§ **Activity**:
What is needed here is an exact copy of every record below.

§ **Available data**:

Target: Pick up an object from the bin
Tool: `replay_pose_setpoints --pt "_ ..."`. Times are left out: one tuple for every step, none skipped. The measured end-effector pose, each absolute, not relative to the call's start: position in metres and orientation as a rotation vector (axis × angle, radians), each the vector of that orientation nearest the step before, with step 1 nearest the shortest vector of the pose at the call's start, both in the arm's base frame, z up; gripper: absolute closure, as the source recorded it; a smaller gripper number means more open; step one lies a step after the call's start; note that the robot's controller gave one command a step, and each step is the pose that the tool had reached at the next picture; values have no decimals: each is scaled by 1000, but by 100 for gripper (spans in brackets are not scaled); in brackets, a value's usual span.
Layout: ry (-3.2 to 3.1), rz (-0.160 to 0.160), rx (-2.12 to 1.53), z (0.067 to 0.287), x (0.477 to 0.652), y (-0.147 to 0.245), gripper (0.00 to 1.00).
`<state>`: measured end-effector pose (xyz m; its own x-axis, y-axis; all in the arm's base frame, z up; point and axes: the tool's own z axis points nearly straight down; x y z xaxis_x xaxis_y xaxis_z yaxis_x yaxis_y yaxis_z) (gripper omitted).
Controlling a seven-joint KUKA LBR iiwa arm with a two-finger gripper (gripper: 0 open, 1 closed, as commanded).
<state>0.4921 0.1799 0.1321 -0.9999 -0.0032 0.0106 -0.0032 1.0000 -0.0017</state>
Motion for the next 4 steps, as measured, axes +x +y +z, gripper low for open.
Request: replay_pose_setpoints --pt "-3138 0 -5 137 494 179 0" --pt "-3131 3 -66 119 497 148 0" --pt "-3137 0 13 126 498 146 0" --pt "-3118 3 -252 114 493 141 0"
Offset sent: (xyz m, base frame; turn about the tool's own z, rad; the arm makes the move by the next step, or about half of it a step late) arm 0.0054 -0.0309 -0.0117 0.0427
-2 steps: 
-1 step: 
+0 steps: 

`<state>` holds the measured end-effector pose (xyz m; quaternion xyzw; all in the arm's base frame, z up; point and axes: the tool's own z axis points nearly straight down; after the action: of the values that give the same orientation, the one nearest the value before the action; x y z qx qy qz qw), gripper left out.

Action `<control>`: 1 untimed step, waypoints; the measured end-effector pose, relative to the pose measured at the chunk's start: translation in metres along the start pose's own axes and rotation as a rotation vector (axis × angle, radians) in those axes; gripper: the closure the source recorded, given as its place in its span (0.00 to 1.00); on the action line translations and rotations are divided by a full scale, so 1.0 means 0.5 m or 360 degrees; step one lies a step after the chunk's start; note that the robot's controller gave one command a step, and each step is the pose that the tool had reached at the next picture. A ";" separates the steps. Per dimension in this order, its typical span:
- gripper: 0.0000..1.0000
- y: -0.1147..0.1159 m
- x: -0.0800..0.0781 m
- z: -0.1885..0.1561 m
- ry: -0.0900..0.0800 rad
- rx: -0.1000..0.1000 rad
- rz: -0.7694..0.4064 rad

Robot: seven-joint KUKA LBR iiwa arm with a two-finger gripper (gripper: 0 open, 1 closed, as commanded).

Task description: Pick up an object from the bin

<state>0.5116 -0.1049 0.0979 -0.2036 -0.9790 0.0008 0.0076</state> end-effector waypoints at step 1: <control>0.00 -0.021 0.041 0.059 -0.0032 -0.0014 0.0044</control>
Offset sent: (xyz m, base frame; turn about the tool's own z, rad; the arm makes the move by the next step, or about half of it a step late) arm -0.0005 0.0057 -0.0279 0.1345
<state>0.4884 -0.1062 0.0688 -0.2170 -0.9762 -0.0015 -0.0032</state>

§ **Written response**:
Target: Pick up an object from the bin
Tool: `replay_pose_setpoints --pt "_ ..."`. Times are left out: one tuple for every step, none skipped. The measured end-effector pose, each absolute, not relative to the call's start: position in metres and orientation as a rotation vector (axis × angle, radians), each the vector of that orientation nearest the step before, with step 1 nearest the shortest vector of the pose at the call's start, both in the arm's base frame, z up; gripper: absolute closure, as the source recorded it; a smaller gripper number means more open; step one lies a step after the call's start; note that the robot's controller gave one command a step, and each step is the pose that the tool had reached at the next picture; values have no decimals: each is scaled by 1000, but by 100 for gripper (spans in brackets are not scaled); in brackets, a value's usual span.
Layout: ry (-3.2 to 3.1), rz (-0.160 to 0.160), rx (-2.12 to 1.53), z (0.067 to 0.287), x (0.477 to 0.652), y (-0.147 to 0.245), gripper (0.00 to 1.00).
`<state>`: measured end-effector pose (xyz m; its own x-axis, y-axis; all in the arm's base frame, z up; point and axes: the tool's own z axis points nearly straight down; x y z xaxis_x xaxis_y xaxis_z yaxis_x yaxis_y yaxis_z) (gripper omitted).
Controlling a seven-joint KUKA LBR iiwa arm with a two-finger gripper (gripper: 0 open, 1 closed, as commanded).
<state>0.4921 0.1799 0.1321 -0.9999 -0.0032 0.0106 -0.0032 1.0000 -0.0017</state>
Motion for the next 4 steps, as measured, axes +x +y +z, gripper low for open.
Request: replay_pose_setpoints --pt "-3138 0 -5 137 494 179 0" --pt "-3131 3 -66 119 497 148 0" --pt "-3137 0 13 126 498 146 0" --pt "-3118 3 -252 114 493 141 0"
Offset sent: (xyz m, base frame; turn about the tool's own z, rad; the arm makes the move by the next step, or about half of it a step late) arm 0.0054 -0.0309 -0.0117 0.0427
-2 steps: 
-1 step: 
+0 steps: 

`<state>` holds the measured end-effector pose (xyz m; quaternion xyzw; all in the arm's base frame, z up; point and axes: the tool's own z axis points nearly straight down; after the action: of the values that give the same orientation, the one nearest the value before the action; x y z qx qy qz qw), gripper left out.

Action `<control>`: 1 untimed step, waypoints; the measured end-effector pose, relative to the pose measured at the chunk's start: translation in metres along the start pose's own axes and rotation as a rotation vector (axis × angle, radians) in those axes; gripper: the closure the source recorded, given as its place in its span (0.00 to 1.00); on the action line translations and rotations are divided by a full scale, so 1.0 means 0.5 m or 360 degrees; step one lies a step after the chunk's start; note that the robot's controller gave one command a step, and each step is the pose that the tool had reached at the next picture. A ";" separates the steps. Per dimension in this order, its typical span:
- gripper: 0.0000..1.0000
- y: -0.1147..0.1159 m
- x: -0.0800..0.0781 m
- z: -0.1885..0.1561 m
- ry: -0.0900..0.0800 rad
- rx: -0.1000..0.1000 rad
- rz: -0.7694..0.4064 rad

Robot: seven-joint KUKA LBR iiwa arm with a two-finger gripper (gripper: 0 open, 1 closed, as commanded).

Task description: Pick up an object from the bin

<state>0.5116 -0.1049 0.0979 -0.2036 -0.9790 0.0008 0.0076</state> end-effector waypoints at step 1: <control>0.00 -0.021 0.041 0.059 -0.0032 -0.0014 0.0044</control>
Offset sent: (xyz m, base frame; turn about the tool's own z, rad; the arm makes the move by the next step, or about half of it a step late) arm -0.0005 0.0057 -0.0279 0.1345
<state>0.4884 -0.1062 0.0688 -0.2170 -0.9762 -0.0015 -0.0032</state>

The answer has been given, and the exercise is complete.